Segment Open
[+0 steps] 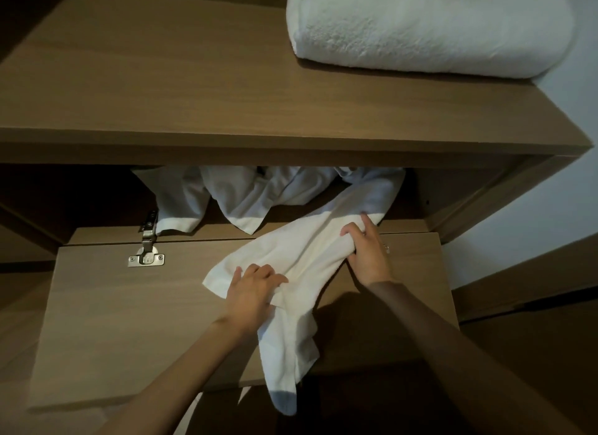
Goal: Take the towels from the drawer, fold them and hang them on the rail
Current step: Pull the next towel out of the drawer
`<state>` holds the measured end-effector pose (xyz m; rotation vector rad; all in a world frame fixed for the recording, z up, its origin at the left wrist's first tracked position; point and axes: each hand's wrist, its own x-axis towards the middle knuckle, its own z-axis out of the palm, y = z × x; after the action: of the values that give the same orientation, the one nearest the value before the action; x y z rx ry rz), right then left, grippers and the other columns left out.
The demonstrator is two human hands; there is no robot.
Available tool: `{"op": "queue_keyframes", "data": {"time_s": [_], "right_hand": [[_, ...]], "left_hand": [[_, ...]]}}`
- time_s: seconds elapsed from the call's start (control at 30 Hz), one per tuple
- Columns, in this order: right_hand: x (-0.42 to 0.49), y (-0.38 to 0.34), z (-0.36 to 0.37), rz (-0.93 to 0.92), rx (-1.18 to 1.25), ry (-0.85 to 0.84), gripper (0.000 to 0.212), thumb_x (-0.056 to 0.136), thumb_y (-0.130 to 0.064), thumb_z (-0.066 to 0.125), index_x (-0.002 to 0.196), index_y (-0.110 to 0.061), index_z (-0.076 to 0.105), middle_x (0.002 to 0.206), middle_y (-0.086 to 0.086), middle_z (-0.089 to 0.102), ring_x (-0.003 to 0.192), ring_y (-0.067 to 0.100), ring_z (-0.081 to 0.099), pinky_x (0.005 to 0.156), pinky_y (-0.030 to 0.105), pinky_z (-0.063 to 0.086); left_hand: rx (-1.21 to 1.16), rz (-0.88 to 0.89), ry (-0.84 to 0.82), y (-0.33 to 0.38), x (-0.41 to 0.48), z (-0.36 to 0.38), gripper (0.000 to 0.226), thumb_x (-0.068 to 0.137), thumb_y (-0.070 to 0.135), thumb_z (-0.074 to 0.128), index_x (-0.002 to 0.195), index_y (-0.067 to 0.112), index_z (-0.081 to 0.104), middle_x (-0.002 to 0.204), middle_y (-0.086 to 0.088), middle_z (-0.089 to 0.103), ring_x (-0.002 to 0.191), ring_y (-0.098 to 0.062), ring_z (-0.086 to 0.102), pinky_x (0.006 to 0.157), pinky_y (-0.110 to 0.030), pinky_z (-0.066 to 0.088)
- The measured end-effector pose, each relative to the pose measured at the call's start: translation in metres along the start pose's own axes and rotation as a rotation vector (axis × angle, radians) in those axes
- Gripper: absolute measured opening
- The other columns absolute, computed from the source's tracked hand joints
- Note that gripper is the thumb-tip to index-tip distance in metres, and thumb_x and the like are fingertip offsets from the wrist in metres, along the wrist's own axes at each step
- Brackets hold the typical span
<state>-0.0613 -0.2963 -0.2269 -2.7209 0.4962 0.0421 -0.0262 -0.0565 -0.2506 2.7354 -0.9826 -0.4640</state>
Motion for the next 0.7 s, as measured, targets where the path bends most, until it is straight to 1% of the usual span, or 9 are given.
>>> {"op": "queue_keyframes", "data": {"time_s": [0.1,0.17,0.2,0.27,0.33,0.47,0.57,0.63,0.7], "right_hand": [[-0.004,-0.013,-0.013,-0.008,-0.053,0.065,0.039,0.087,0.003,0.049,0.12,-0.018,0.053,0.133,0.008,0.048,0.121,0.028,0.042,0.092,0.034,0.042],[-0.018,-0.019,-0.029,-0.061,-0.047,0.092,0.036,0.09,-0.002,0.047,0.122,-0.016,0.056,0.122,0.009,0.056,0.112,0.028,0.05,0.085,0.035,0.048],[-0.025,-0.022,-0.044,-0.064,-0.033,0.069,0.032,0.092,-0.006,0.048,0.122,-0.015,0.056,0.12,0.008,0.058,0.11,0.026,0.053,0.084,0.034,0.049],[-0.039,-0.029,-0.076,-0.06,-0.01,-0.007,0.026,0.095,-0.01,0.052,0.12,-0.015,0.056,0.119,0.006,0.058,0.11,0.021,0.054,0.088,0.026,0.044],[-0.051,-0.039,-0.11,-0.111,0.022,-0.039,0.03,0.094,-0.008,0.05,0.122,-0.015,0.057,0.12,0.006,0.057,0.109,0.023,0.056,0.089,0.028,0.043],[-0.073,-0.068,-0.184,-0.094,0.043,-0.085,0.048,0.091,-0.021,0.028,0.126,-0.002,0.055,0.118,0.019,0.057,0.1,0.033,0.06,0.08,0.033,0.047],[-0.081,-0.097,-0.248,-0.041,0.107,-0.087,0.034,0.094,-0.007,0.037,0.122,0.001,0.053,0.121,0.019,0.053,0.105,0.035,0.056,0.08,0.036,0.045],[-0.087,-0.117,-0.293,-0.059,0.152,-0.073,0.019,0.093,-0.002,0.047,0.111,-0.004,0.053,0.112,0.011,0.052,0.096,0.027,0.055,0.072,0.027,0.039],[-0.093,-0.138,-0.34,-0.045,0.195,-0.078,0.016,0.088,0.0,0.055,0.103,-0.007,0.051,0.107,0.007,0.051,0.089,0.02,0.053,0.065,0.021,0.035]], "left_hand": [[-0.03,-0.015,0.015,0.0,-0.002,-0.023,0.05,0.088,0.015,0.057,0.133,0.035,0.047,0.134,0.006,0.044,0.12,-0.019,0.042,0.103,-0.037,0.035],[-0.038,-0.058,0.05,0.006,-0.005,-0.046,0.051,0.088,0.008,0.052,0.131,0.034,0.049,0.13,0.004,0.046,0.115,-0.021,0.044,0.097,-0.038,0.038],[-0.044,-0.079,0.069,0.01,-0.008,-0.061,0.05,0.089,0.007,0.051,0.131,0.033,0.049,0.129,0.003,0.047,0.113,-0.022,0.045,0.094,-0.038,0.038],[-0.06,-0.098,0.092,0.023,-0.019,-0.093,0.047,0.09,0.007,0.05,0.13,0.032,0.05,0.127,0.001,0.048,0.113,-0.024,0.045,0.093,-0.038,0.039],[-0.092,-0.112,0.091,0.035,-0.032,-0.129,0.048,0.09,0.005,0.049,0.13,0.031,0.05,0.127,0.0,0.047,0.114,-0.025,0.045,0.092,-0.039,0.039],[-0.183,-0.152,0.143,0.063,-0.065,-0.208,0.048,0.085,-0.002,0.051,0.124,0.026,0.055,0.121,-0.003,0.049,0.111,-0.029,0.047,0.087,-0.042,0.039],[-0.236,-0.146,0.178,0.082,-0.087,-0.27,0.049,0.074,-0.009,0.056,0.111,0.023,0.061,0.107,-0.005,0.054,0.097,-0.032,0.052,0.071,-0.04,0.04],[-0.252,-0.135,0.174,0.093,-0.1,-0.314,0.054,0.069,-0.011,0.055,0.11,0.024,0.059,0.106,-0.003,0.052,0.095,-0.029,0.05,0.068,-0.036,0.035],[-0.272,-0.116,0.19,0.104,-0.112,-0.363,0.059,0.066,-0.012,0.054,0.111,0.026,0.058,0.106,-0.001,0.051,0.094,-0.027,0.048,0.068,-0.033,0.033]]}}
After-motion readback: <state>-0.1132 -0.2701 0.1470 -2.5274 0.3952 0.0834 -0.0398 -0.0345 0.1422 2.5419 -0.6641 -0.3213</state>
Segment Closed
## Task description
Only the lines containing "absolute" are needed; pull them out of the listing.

## Written response
- Gripper: absolute measured opening
- The other columns absolute, computed from the source's tracked hand joints

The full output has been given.